Prototype pollution – and bypassing client-side HTML sanitizers | Securitum. Leading european penetration testing company.

MICHAŁ BENTKOWSKI

18 August, 2020

In this article I’ll cover the prototype pollution vulnerability and show it can be used to bypass client-side HTML sanitizers. I’m also considering various ways to find exploitation of prototype pollution via semi-automatic methods. It could also be a big help in solving my XSS challenge.

Prototype pollution basics

Prototype pollution is a security vulnerability, quite specific to JavaScript. It stems from JavaScript inheritance model called prototype-based inheritance. Unlike in C++ or Java, in JavaScript you don’t need to define a class to create an object. You just need to use the curly bracket notation and define properties, for example:

const obj = {
  prop1: 111,
  prop2: 222,
}

This object has two properties: prop1 and prop2. But these are not the only properties we can access. For example a call to obj.toString() would return "[object Object]". toString (along with some other default members) comes from the prototype. Every object in JavaScript has a prototype (it can also be null). If we don’t specify it, by default the prototype for an object is Object.prototype.

In DevTools, we can easily check a list of properties of Object.prototype:

We can also find out what object is a prototype of a given object, by checking its __proto__ member or by calling Object.getPrototypeOf:

Similarly, we can set the prototype of the object using __proto__ or Object.setPrototypeOf:

In a nutshell, when we try to access a property of an object, JS engine first checks if the object itself contains the property. If it does, then it is returned. Otherwise, JS checks if the prototype has the property. If it doesn’t, JS checks the prototype of the prototype… and so on, until the prototype is null. It’s called the prototype chain.

The fact that JS traverses the prototype chain has an important effect: if we could somehow pollute the Object.prototype (that is, extend it with new properties), then all JS objects would have these properties.

Consider the following example:

const user = { userid: 123 };
if (user.admin) {
    console.log('You are an admin');
}

At the first sight, it may seem that it’s not possible to make the if-condition true as user object doesn’t have a property called admin. However, if we pollute the Object.prototype and define property called admin, then the console.log will execute!

Object.prototype.admin = true;
const user = { userid: 123 };
if (user.admin) {
    console.log('You are an admin'); // this will execute
}

This proves that prototype pollution may have a huge impact on security of applications as we can define properties that would change their logic. There are only a few known cases of abusing the vulnerability though (please let me know if you know more!):

Olivier Artreau exploited it to gain RCE in Ghost CMS,
I exploited it to gain RCE in Kibana,
POSIX has shown that RCE via prototype pollution is possible in ejs, as well as in pug and handlebars.

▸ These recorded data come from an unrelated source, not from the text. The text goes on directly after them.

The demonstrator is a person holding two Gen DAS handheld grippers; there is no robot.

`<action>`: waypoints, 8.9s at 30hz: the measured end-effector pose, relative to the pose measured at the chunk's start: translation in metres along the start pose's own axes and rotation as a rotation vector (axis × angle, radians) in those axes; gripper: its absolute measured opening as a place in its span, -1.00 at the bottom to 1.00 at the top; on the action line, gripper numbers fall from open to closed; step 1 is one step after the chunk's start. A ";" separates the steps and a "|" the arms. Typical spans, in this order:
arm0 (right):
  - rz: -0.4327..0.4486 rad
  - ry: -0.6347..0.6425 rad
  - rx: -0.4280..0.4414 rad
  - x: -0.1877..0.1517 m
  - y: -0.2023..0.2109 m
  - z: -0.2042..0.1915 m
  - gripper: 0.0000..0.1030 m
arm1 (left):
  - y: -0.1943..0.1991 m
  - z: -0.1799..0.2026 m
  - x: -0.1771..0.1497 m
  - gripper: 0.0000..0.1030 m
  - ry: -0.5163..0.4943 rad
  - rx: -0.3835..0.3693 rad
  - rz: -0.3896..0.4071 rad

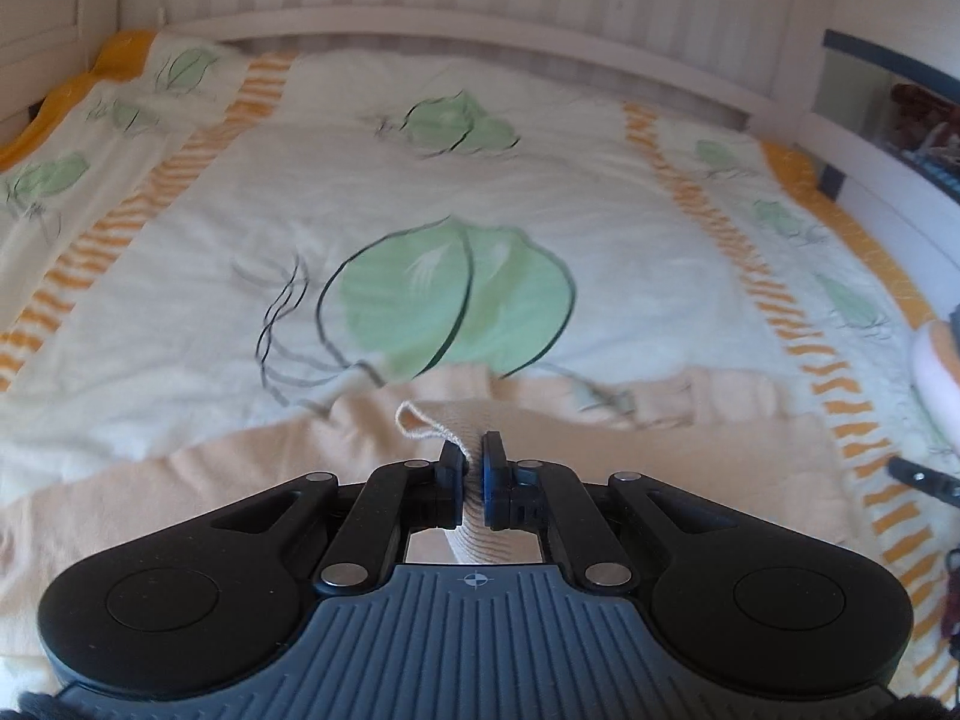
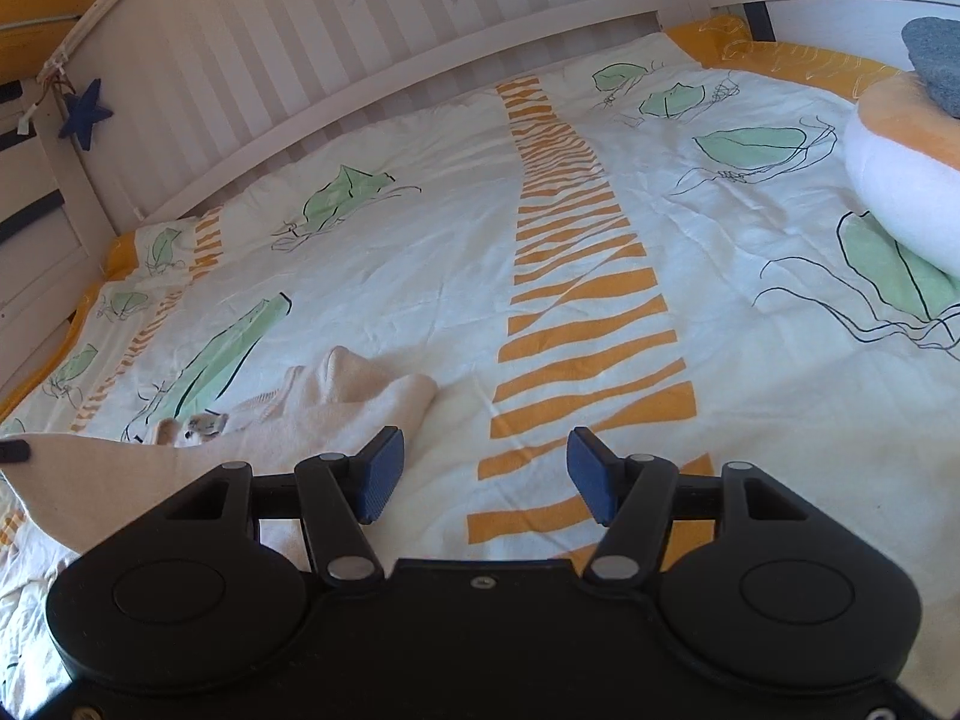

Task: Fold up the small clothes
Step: 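Lay the sleeve across the sweater body and open the left gripper, then close the left gripper on the ribbed side edge of the sweater, then lift and fold the side edge over the body, then open the left gripper, then grasp the ribbed sweater edge with the right gripper, fold it over, release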

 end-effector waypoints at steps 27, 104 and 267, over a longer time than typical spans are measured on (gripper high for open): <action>-0.050 0.079 -0.002 -0.013 -0.010 -0.011 0.27 | -0.057 -0.043 -0.016 -0.80 0.030 0.117 -0.143; -0.196 0.382 0.107 -0.131 -0.008 -0.196 0.99 | 0.119 -0.229 -0.139 0.73 0.527 0.343 0.083; -0.008 0.365 -0.033 -0.085 -0.064 -0.142 0.47 | -0.059 -0.121 -0.034 0.68 0.215 -0.015 -0.034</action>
Point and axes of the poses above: each gripper's, at about its wrist camera, not at the fingertips, and y roughly against the way its jaws point, z to its right, x to its top, the point moved 2 cm from there along -y, roughly the way its jaws point, and after that the axes turned 6 degrees about -y, right-handed, at the moved point
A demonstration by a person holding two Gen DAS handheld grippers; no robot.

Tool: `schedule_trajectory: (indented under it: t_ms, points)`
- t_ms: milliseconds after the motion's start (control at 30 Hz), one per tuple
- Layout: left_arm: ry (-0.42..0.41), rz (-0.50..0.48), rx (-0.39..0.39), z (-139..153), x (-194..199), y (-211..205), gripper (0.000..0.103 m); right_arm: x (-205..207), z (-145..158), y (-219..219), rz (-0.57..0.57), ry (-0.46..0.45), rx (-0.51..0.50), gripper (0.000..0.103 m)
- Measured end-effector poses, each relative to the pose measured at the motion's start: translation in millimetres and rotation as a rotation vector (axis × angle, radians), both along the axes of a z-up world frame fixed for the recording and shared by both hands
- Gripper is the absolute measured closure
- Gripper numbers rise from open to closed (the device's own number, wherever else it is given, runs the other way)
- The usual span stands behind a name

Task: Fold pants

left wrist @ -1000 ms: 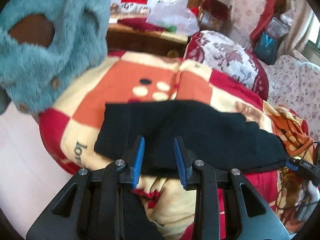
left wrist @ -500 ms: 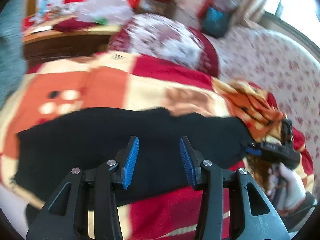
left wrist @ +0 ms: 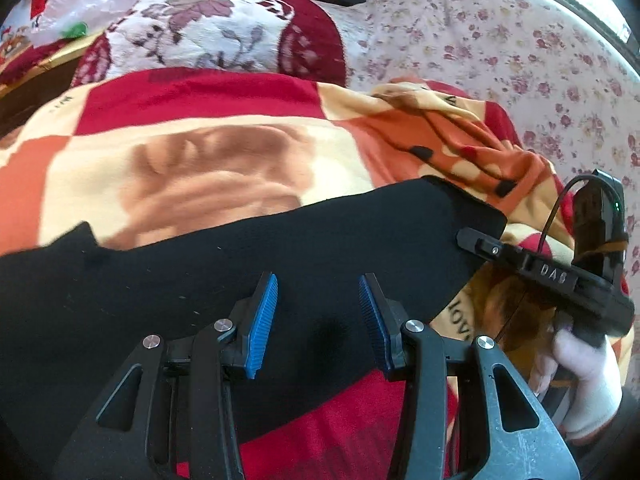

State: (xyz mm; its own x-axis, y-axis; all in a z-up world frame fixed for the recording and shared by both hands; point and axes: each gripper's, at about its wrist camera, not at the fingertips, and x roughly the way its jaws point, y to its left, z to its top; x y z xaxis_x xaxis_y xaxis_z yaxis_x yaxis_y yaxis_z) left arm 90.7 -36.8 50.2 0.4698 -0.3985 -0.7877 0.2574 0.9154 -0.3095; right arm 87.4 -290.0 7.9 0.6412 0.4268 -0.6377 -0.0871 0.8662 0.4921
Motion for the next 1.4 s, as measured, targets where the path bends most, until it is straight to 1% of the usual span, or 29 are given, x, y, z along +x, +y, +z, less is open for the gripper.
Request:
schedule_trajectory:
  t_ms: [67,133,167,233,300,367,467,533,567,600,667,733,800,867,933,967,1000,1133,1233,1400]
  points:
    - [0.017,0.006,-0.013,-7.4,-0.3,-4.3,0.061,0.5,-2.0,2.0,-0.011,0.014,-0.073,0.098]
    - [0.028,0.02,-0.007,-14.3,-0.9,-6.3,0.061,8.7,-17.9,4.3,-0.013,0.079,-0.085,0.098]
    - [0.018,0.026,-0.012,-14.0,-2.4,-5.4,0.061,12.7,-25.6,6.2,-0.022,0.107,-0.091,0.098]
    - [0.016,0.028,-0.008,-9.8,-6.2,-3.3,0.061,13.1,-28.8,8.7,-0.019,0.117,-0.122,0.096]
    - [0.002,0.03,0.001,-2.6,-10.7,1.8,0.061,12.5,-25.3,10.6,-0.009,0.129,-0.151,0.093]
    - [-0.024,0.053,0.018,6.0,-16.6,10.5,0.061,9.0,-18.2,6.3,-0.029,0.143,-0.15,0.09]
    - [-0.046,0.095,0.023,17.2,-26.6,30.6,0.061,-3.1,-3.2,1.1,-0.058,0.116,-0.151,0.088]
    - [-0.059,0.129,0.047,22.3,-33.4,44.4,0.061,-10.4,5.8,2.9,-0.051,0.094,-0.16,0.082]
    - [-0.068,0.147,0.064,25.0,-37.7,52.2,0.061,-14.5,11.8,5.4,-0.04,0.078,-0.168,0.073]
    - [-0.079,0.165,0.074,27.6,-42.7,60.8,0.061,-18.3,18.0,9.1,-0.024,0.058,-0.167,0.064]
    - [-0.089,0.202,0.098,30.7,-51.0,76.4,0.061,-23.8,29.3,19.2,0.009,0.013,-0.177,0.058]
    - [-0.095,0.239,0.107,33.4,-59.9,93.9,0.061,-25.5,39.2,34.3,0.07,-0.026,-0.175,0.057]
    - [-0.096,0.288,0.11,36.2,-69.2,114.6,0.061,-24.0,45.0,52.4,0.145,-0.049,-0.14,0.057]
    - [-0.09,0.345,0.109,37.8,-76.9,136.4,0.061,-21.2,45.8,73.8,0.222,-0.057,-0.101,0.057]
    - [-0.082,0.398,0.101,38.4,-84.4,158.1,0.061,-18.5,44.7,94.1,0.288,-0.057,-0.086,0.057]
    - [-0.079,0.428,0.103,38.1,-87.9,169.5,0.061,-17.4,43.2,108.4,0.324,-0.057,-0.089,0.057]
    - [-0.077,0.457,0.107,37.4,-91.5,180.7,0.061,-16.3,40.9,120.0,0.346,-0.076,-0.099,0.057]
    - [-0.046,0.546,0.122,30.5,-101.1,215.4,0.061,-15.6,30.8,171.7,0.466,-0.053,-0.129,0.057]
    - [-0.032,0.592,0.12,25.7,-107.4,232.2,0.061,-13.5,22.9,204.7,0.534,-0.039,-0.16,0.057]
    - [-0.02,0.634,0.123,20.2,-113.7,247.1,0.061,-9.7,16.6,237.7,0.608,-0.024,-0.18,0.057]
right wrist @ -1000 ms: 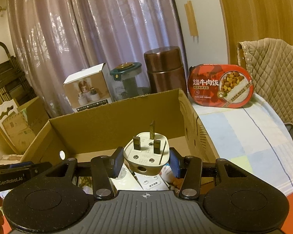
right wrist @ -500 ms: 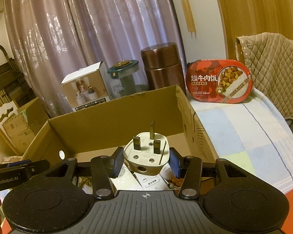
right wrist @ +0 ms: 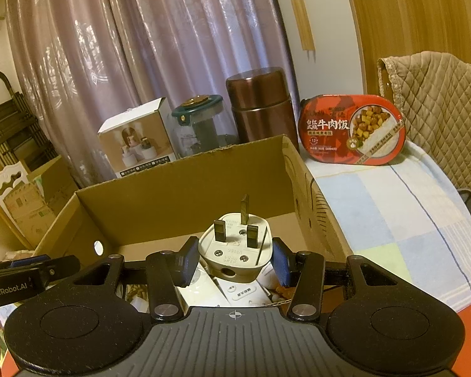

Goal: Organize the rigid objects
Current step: 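Lower the toothpick box into the box and open the left gripper while the right gripper releases the plug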

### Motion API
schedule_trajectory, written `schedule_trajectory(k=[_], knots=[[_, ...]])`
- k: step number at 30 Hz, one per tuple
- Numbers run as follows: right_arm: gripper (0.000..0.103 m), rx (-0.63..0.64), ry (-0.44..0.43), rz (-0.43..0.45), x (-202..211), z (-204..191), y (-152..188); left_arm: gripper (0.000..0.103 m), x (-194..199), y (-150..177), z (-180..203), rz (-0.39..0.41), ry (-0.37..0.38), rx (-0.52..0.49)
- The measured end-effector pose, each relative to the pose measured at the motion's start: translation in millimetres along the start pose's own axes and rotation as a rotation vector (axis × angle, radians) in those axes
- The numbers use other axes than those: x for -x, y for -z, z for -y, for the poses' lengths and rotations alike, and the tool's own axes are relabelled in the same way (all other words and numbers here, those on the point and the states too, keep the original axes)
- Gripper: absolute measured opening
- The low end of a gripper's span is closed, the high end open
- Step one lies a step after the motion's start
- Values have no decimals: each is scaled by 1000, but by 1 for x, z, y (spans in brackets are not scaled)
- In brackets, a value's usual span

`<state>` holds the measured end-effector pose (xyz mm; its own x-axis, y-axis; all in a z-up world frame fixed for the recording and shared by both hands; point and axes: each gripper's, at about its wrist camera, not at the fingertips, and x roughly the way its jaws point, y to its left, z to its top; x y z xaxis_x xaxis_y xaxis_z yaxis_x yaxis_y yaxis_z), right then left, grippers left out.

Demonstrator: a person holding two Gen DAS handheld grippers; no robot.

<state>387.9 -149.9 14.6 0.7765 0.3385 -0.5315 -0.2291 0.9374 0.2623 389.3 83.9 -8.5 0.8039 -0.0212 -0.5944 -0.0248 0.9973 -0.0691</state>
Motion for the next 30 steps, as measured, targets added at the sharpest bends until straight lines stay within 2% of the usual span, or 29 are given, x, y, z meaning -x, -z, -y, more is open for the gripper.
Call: schedule_trajectory(k=[4,7,9,10,20,24,30], knots=[[46,4,5,0,-1,0,0,54,0,0,1,-1,0,-2],[48,31,21,18,-1,-3,0,62,0,0,2,1,-2,-2],[65,33,24,37,1,-3,-1,67,0,0,2,3,-7,-5],[66,27,22,47,3,-2,-2,67,1,-1,3,4,-9,-5],[68,13,32,78,19,5,-8,77,14,-2,1,27,-18,5],[69,4,22,87,34,4,-7,88,27,-3,8,49,-17,-28],[71,11,5,74,67,4,8,98,62,7,20,78,-16,-48]])
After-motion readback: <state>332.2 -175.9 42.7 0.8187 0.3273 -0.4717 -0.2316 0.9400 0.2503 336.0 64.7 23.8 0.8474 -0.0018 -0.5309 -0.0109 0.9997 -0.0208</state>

Before going to the main point of this article, I need to cover one more topic: how the protype pollution may occur in the first place?

The entry point of this vulnerability is usually the merge operation (that is copying all properties from one object to the other object). For instance:

const obj1 = { a: 1, b: 2 };
const obj2 = { c: 3, d: 4 };
merge(obj1, obj2) // returns { a: 1, b: 2, c: 3, d: 4}

Sometimes the operation work recursively, for instance:

const obj1 = {
  a: {
    b: 1,
    c: 2,
  }
};
const obj2 = {
  a: {
    d: 3
  }
};
recursiveMerge(obj1, obj2); // returns { a: { b: 1, c: 2, d: 3 } }

The basic flow of recursive merge is:

Iterate over all properties of obj2 and check if they exist in obj1.
If a property exists, then perform a merge operation on this property.
If a property doesn’t exist, then copy it from obj2 to obj1.

In the real world, if user has any control of objects being merged, then usually one of the objects come from the output of JSON.parse. And JSON.parse is a little bit special because it treats __proto__ as a “normal” property, i.e. without its special meaning of being a prototype accessor. Consider the following example:

In the example, obj1 was created using the curly bracket notation of JS, while obj2 is created with JSON.parse. Both objects have only one property defined, called __proto__. However, accessing obj1.__proto__ returns Object.prototype (so __proto__ is the special property that returns the prototype), while obj2.__proto__ contains the value given in the JSON, namely: 123. This proves that __proto__ property is treated differently in JSON.parse than in ordinary JavaScript.

So now imagine a recursiveMerge function that merges two objects:

obj1={}
obj2=JSON.parse('{"__proto__":{"x":1}}')

The function would work more or less like the following steps:

Iterate over all properties in obj2. The only property is __proto__.
Check if obj1.__proto__ exists. It does.
Iterate over all properties in obj2.__proto__. The only property is x.
Assign: obj1.__proto__.x = obj2.__proto__.x. Because obj1.__proto__ points to Object.prototype, then the prototype is polluted.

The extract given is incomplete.